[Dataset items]
···

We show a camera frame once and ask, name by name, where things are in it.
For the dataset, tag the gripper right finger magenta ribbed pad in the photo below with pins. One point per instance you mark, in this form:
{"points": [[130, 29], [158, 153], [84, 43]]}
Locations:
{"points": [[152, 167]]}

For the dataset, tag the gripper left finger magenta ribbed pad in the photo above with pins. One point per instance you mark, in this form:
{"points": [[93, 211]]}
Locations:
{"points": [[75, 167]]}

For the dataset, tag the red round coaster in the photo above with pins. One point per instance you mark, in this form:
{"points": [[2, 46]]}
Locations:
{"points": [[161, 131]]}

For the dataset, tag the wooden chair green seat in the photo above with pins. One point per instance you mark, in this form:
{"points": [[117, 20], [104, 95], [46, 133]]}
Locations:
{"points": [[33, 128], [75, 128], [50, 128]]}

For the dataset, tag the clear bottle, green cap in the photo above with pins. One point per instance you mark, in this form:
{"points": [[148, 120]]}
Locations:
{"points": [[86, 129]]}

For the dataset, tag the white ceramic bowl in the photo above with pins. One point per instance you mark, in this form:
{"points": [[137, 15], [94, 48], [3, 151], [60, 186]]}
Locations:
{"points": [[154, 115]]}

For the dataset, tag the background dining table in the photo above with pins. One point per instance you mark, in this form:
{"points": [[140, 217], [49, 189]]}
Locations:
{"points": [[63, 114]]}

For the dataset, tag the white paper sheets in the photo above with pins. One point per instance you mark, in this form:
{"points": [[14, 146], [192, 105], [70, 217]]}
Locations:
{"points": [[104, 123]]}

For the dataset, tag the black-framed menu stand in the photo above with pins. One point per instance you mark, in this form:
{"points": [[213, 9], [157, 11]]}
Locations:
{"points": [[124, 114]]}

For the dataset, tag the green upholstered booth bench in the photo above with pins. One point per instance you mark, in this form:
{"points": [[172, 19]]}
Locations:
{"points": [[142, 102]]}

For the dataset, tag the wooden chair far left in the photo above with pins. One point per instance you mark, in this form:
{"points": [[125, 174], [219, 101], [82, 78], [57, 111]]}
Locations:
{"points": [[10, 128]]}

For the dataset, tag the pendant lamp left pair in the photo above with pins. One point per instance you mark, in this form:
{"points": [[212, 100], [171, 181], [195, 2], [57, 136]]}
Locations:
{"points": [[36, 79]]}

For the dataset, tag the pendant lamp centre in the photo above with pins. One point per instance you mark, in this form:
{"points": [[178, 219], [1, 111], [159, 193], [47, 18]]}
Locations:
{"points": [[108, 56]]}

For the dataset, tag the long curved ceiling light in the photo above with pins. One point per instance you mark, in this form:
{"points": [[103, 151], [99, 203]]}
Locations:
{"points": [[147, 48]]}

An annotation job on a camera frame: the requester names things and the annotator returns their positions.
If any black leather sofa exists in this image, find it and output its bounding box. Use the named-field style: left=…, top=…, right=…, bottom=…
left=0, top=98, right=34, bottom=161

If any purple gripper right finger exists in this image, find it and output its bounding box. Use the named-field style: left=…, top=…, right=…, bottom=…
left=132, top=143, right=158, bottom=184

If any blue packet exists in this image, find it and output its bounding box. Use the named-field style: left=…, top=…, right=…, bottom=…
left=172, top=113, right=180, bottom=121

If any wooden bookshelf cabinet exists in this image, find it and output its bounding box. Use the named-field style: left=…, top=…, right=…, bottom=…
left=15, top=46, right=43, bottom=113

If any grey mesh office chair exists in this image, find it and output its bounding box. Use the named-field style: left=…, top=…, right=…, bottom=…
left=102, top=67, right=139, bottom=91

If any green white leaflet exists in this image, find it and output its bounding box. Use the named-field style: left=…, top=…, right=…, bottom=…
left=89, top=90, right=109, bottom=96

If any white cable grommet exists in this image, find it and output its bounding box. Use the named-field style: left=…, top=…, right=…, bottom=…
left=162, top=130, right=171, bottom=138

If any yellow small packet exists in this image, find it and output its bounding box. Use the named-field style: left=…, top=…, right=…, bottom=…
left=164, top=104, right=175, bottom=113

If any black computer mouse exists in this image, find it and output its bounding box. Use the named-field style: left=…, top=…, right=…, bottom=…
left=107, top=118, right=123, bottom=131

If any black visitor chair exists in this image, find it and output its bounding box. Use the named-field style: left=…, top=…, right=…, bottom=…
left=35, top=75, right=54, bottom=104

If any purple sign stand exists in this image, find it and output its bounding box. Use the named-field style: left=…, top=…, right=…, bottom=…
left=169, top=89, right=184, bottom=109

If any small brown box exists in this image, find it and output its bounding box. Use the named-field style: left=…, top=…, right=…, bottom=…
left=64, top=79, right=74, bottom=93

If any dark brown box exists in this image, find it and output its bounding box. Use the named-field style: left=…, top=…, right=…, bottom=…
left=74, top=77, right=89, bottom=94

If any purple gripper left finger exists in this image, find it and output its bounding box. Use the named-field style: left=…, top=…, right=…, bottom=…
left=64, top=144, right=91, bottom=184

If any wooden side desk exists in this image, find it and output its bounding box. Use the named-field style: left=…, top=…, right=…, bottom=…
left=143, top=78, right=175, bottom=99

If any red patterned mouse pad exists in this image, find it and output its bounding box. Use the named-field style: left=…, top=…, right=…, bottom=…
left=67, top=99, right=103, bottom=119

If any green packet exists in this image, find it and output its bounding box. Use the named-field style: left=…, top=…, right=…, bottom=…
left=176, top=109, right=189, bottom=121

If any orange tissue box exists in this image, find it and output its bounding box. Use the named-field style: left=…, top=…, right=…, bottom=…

···

HOW TO COMPLETE THIS TASK:
The records above are to be returned exactly as they appear.

EXERCISE RESPONSE:
We show a camera frame once and ask, name by name, where things are in it.
For the dataset, tag the gripper right finger magenta ribbed pad in the photo below with pins. One point per instance you mark, in this form:
{"points": [[130, 29], [158, 153], [84, 43]]}
Locations:
{"points": [[152, 167]]}

For the dataset, tag the gripper left finger magenta ribbed pad in the photo above with pins. One point per instance you mark, in this form:
{"points": [[93, 211]]}
Locations:
{"points": [[75, 167]]}

For the dataset, tag the red round coaster in the photo above with pins. One point per instance you mark, in this form:
{"points": [[2, 46]]}
Locations:
{"points": [[161, 131]]}

For the dataset, tag the wooden chair green seat in the photo above with pins. One point per instance you mark, in this form:
{"points": [[117, 20], [104, 95], [46, 133]]}
Locations:
{"points": [[33, 128], [75, 128], [50, 128]]}

For the dataset, tag the clear bottle, green cap in the photo above with pins. One point per instance you mark, in this form:
{"points": [[148, 120]]}
Locations:
{"points": [[86, 129]]}

For the dataset, tag the white ceramic bowl in the photo above with pins. One point per instance you mark, in this form:
{"points": [[137, 15], [94, 48], [3, 151], [60, 186]]}
Locations:
{"points": [[154, 115]]}

For the dataset, tag the background dining table in the photo above with pins. One point per instance you mark, in this form:
{"points": [[140, 217], [49, 189]]}
Locations:
{"points": [[63, 114]]}

For the dataset, tag the white paper sheets in the photo above with pins. One point per instance you mark, in this form:
{"points": [[14, 146], [192, 105], [70, 217]]}
Locations:
{"points": [[104, 123]]}

For the dataset, tag the black-framed menu stand in the photo above with pins. One point per instance you mark, in this form:
{"points": [[213, 9], [157, 11]]}
Locations:
{"points": [[124, 114]]}

For the dataset, tag the green upholstered booth bench in the photo above with pins. One point per instance you mark, in this form:
{"points": [[172, 19]]}
Locations:
{"points": [[142, 102]]}

For the dataset, tag the wooden chair far left in the photo above with pins. One point per instance you mark, in this form:
{"points": [[125, 174], [219, 101], [82, 78], [57, 111]]}
Locations:
{"points": [[10, 128]]}

For the dataset, tag the pendant lamp left pair in the photo above with pins. One point per instance you mark, in this form:
{"points": [[212, 100], [171, 181], [195, 2], [57, 136]]}
Locations:
{"points": [[36, 79]]}

For the dataset, tag the pendant lamp centre in the photo above with pins. One point per instance you mark, in this form:
{"points": [[178, 219], [1, 111], [159, 193], [47, 18]]}
Locations:
{"points": [[108, 56]]}

For the dataset, tag the long curved ceiling light in the photo above with pins. One point per instance you mark, in this form:
{"points": [[103, 151], [99, 203]]}
Locations:
{"points": [[147, 48]]}

An annotation job on a camera frame: the requester names things and the annotator returns their positions.
If any black leather sofa exists in this image, find it and output its bounding box. Use the named-field style: left=…, top=…, right=…, bottom=…
left=0, top=98, right=34, bottom=161

If any purple gripper right finger exists in this image, find it and output its bounding box. Use the named-field style: left=…, top=…, right=…, bottom=…
left=132, top=143, right=158, bottom=184

If any blue packet exists in this image, find it and output its bounding box. Use the named-field style: left=…, top=…, right=…, bottom=…
left=172, top=113, right=180, bottom=121

If any wooden bookshelf cabinet exists in this image, find it and output its bounding box. Use the named-field style: left=…, top=…, right=…, bottom=…
left=15, top=46, right=43, bottom=113

If any grey mesh office chair exists in this image, find it and output its bounding box. Use the named-field style: left=…, top=…, right=…, bottom=…
left=102, top=67, right=139, bottom=91

If any green white leaflet exists in this image, find it and output its bounding box. Use the named-field style: left=…, top=…, right=…, bottom=…
left=89, top=90, right=109, bottom=96

If any white cable grommet exists in this image, find it and output its bounding box. Use the named-field style: left=…, top=…, right=…, bottom=…
left=162, top=130, right=171, bottom=138

If any yellow small packet exists in this image, find it and output its bounding box. Use the named-field style: left=…, top=…, right=…, bottom=…
left=164, top=104, right=175, bottom=113

If any black computer mouse exists in this image, find it and output its bounding box. Use the named-field style: left=…, top=…, right=…, bottom=…
left=107, top=118, right=123, bottom=131

If any black visitor chair exists in this image, find it and output its bounding box. Use the named-field style: left=…, top=…, right=…, bottom=…
left=35, top=75, right=54, bottom=104

If any purple sign stand exists in this image, find it and output its bounding box. Use the named-field style: left=…, top=…, right=…, bottom=…
left=169, top=89, right=184, bottom=109

If any small brown box exists in this image, find it and output its bounding box. Use the named-field style: left=…, top=…, right=…, bottom=…
left=64, top=79, right=74, bottom=93

If any dark brown box exists in this image, find it and output its bounding box. Use the named-field style: left=…, top=…, right=…, bottom=…
left=74, top=77, right=89, bottom=94

If any purple gripper left finger exists in this image, find it and output its bounding box. Use the named-field style: left=…, top=…, right=…, bottom=…
left=64, top=144, right=91, bottom=184

If any wooden side desk exists in this image, find it and output its bounding box. Use the named-field style: left=…, top=…, right=…, bottom=…
left=143, top=78, right=175, bottom=99

If any red patterned mouse pad exists in this image, find it and output its bounding box. Use the named-field style: left=…, top=…, right=…, bottom=…
left=67, top=99, right=103, bottom=119

If any green packet exists in this image, find it and output its bounding box. Use the named-field style: left=…, top=…, right=…, bottom=…
left=176, top=109, right=189, bottom=121

If any orange tissue box exists in this image, find it and output its bounding box. Use the named-field style: left=…, top=…, right=…, bottom=…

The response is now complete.